### Problem to work on:
With the pictures left out, repeat every entry that follows exactly.

### Information given:
○ ○ ○ ○ ○

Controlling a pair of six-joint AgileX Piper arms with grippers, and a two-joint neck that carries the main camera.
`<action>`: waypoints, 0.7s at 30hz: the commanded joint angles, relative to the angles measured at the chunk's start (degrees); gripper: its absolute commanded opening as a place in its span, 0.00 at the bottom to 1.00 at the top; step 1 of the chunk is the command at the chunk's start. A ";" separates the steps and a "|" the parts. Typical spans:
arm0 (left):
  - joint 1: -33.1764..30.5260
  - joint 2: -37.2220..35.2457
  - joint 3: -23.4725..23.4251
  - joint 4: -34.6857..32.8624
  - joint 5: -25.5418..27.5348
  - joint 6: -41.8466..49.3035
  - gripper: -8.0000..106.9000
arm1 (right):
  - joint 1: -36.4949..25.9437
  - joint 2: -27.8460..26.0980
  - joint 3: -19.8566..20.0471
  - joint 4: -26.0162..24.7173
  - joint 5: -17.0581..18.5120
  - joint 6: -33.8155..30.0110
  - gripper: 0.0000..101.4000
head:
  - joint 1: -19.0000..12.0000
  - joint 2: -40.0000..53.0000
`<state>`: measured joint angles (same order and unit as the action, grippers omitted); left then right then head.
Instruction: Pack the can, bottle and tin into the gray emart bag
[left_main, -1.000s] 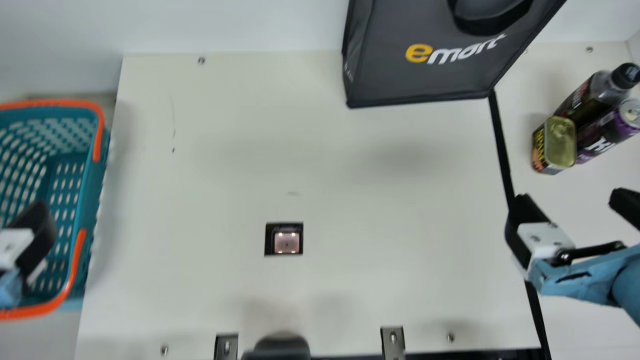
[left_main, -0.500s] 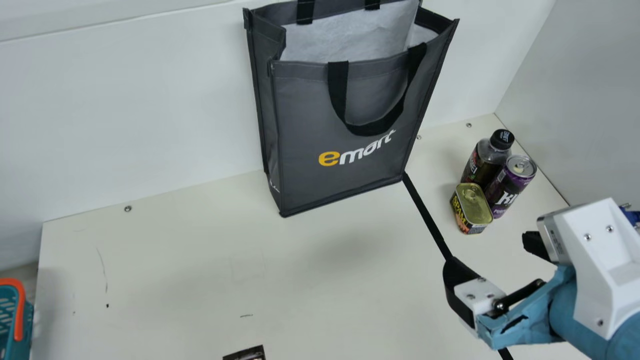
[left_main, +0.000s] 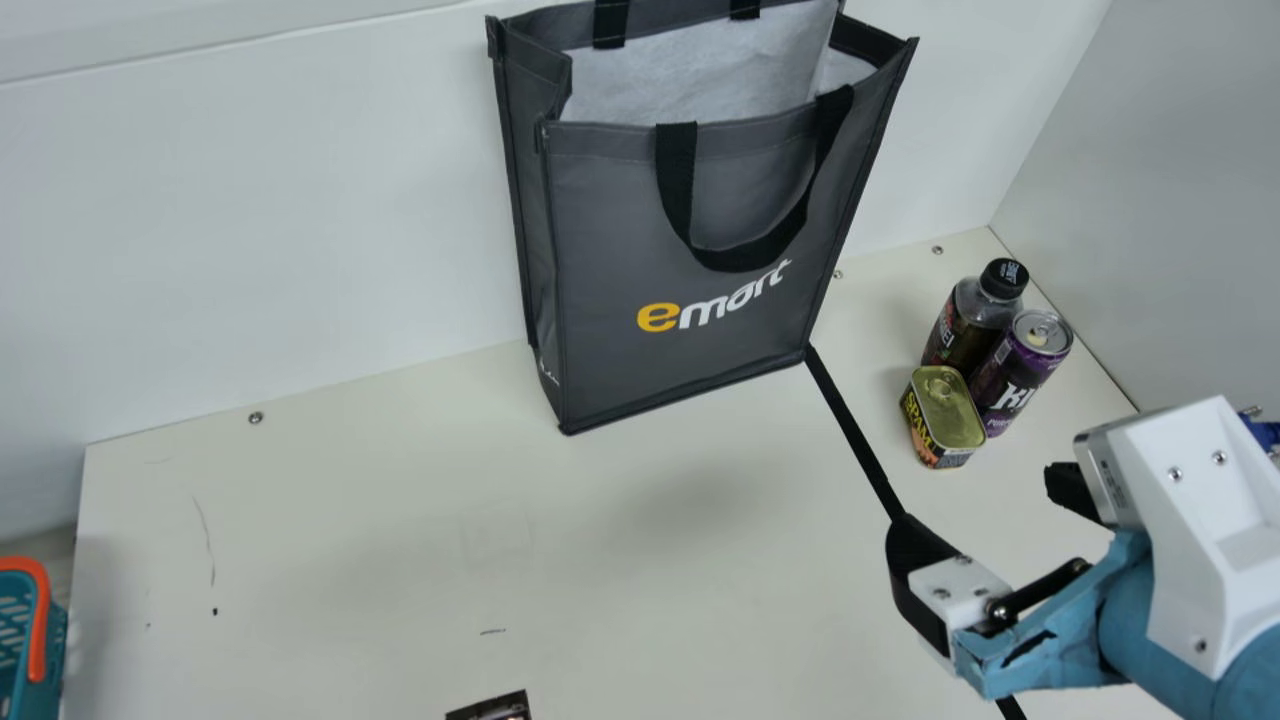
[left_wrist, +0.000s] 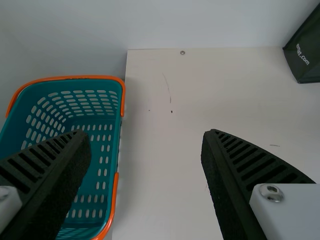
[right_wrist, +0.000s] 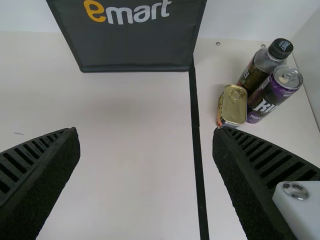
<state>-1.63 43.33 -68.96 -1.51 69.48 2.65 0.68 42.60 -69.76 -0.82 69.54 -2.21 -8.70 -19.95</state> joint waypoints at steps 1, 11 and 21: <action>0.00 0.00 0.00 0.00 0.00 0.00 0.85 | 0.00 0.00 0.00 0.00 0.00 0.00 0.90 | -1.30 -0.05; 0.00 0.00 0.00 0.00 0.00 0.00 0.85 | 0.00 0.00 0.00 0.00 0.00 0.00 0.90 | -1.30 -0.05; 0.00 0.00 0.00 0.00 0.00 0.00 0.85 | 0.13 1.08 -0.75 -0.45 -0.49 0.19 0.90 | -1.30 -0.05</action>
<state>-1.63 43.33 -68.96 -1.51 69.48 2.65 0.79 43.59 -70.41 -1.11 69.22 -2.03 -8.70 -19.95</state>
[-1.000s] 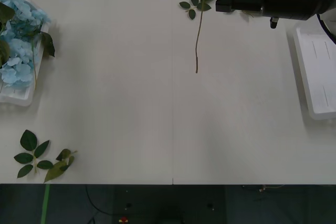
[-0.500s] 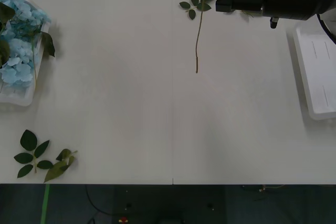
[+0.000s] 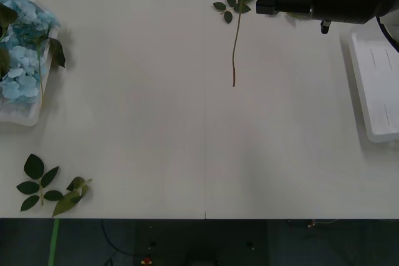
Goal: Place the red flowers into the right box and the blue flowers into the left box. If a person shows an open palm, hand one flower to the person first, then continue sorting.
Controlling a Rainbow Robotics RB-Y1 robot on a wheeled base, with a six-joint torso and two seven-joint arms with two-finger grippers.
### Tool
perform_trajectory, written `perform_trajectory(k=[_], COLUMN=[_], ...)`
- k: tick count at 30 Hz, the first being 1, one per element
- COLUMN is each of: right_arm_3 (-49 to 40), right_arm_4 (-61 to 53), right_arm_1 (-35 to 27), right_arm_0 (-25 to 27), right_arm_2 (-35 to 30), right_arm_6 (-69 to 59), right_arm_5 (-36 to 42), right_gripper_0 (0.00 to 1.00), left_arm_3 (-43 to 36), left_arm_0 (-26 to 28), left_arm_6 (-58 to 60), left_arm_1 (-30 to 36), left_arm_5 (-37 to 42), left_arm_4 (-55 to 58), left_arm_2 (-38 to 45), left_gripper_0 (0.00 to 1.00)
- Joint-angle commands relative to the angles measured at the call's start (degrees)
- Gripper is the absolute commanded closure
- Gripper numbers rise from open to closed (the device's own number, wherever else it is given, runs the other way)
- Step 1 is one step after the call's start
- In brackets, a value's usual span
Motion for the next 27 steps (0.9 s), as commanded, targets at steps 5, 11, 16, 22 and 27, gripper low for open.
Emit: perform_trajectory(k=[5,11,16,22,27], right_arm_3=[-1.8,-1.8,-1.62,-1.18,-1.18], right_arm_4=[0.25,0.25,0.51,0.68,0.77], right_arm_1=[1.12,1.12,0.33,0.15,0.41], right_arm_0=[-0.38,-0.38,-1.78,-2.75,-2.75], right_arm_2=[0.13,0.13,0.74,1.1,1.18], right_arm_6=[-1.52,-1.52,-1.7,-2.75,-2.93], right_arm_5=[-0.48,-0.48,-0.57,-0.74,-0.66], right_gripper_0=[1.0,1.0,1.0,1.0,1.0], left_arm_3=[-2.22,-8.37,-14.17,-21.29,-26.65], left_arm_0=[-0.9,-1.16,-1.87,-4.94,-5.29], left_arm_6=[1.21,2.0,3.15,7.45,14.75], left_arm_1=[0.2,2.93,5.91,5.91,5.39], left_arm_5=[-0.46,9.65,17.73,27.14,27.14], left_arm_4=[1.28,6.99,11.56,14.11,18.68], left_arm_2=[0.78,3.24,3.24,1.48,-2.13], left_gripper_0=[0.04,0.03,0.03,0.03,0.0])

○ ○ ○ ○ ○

### Response area:
Controlling a pair of six-joint AgileX Piper arms with grippers, and a two-joint neck that carries the main camera.
`<action>`: waypoints, 0.7s at 30hz: the commanded joint angles, relative to the angles measured at the chunk's start (degrees); gripper: its absolute commanded opening as a place in its span, 0.00 at the bottom to 1.00 at the top; step 1 of the chunk is the command at the chunk's start. A ";" separates the steps and a "|" the parts. Typical spans:
arm0 (left):
  - joint 1: -33.1764..30.5260
  - joint 2: -37.2220..35.2457
  - joint 3: -23.4725..23.4251
  - joint 4: -34.6857..32.8624
  - joint 5: -25.5418..27.5348
  - joint 6: -41.8466..49.3035
  - gripper: -8.0000..106.9000
arm1 (right):
  - joint 1: -36.4949..25.9437
  - joint 2: -27.8460..26.0980
  - joint 3: -19.8566..20.0471
  - joint 4: -26.0162..24.7173
  - joint 5: -17.0581..18.5120
  - joint 6: -33.8155..30.0110
  - gripper: 0.0000..101.4000
head:
  - joint 1: -19.0000..12.0000
  - joint 2: -40.0000..53.0000
`<state>`: measured joint angles (same order and unit as the action, grippers omitted); left then right then head.
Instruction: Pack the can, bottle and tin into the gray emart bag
[left_main, -1.000s] 
[left_main, -0.500s] 
[left_main, +0.000s] 
[left_wrist, +0.000s] 
[right_wrist, +0.000s] 
<state>-1.63 43.33 -68.96 -1.51 69.48 2.65 0.68 42.60 -69.76 -0.82 69.54 -2.21 -8.70 -19.95</state> joint waypoints at steps 1, 11 and 21: <action>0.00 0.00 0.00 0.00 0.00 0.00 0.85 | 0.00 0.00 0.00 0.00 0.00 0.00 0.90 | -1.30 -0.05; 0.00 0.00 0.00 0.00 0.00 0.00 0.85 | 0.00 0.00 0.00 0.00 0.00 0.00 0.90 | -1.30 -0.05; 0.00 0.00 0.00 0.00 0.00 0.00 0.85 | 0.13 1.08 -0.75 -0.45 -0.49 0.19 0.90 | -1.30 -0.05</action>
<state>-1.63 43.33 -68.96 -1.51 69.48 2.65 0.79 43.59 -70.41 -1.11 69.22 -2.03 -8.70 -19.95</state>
[-1.000s] 
[-0.500s] 
[+0.000s] 
Goal: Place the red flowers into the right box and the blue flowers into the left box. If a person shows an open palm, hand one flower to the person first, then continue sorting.
Controlling a Rainbow Robotics RB-Y1 robot on a wheeled base, with a six-joint torso and two seven-joint arms with two-finger grippers.
### Tool
perform_trajectory, written `perform_trajectory(k=[_], COLUMN=[_], ...)`
- k: tick count at 30 Hz, the first being 1, one per element
- COLUMN is each of: right_arm_3 (-49 to 40), right_arm_4 (-61 to 53), right_arm_1 (-35 to 27), right_arm_0 (-25 to 27), right_arm_2 (-35 to 30), right_arm_6 (-69 to 59), right_arm_5 (-36 to 42), right_gripper_0 (0.00 to 1.00), left_arm_3 (-43 to 36), left_arm_0 (-26 to 28), left_arm_6 (-58 to 60), left_arm_1 (-30 to 36), left_arm_5 (-37 to 42), left_arm_4 (-55 to 58), left_arm_2 (-38 to 45), left_gripper_0 (0.00 to 1.00)
- Joint-angle commands relative to the angles measured at the call's start (degrees)
- Gripper is the absolute commanded closure
- Gripper numbers rise from open to closed (the device's own number, wherever else it is given, runs the other way)
- Step 1 is one step after the call's start
- In brackets, a value's usual span
Motion for the next 27 steps (0.9 s), as commanded, targets at steps 5, 11, 16, 22 and 27, gripper low for open.
Emit: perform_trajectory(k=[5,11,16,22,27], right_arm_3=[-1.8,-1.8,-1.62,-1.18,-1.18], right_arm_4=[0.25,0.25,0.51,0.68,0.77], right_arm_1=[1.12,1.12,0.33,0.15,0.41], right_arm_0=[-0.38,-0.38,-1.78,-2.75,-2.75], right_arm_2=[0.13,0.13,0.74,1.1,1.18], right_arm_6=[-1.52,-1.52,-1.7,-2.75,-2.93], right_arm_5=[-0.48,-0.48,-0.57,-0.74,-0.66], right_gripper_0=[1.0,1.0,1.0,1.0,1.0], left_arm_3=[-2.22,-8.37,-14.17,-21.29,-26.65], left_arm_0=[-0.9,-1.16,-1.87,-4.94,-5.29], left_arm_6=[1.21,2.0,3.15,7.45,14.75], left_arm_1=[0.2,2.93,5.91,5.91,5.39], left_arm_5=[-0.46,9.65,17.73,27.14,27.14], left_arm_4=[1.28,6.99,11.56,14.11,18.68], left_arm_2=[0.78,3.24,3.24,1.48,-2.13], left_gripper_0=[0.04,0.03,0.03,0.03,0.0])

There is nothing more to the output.